What to do
Across the whole listing, filter for the string "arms" and copy every line that has it.

##### Data section

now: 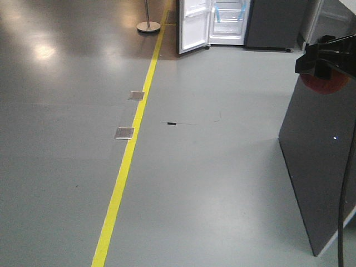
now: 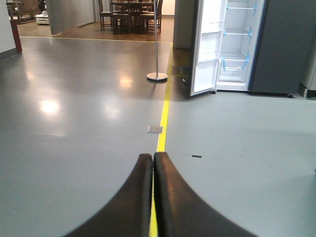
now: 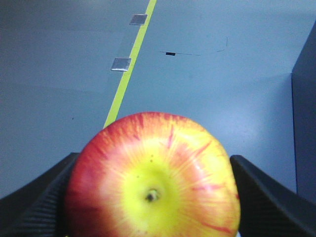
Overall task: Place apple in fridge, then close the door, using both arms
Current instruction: 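Drive toward the open white refrigerator carrying the apple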
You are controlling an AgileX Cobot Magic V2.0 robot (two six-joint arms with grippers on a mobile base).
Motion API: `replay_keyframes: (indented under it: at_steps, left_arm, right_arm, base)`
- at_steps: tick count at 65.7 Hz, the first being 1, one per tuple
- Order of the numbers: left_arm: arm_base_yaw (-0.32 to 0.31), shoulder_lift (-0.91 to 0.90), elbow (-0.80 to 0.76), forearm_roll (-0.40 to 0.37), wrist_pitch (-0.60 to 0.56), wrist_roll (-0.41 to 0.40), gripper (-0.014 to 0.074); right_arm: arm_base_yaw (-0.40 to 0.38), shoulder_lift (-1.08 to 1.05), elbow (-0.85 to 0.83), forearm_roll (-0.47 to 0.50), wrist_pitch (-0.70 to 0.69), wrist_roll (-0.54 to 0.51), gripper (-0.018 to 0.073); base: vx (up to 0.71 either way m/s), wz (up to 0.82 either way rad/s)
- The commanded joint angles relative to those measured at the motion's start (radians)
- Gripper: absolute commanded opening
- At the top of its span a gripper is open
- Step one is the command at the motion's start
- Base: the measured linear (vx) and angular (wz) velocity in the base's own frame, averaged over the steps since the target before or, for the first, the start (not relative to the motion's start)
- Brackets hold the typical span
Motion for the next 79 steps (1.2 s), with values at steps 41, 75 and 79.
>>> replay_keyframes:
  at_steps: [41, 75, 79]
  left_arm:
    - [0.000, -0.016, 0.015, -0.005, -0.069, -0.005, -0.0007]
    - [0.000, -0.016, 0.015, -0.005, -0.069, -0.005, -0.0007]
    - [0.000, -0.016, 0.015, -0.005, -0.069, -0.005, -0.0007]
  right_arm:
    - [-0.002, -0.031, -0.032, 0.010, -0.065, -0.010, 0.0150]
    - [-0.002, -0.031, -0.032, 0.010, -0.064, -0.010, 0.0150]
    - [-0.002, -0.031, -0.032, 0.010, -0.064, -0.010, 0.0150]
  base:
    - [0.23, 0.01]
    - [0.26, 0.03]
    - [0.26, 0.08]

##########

Your solution
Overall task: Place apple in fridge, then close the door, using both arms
You are controlling an AgileX Cobot Magic V2.0 robot (two six-joint arms with grippers on a mobile base).

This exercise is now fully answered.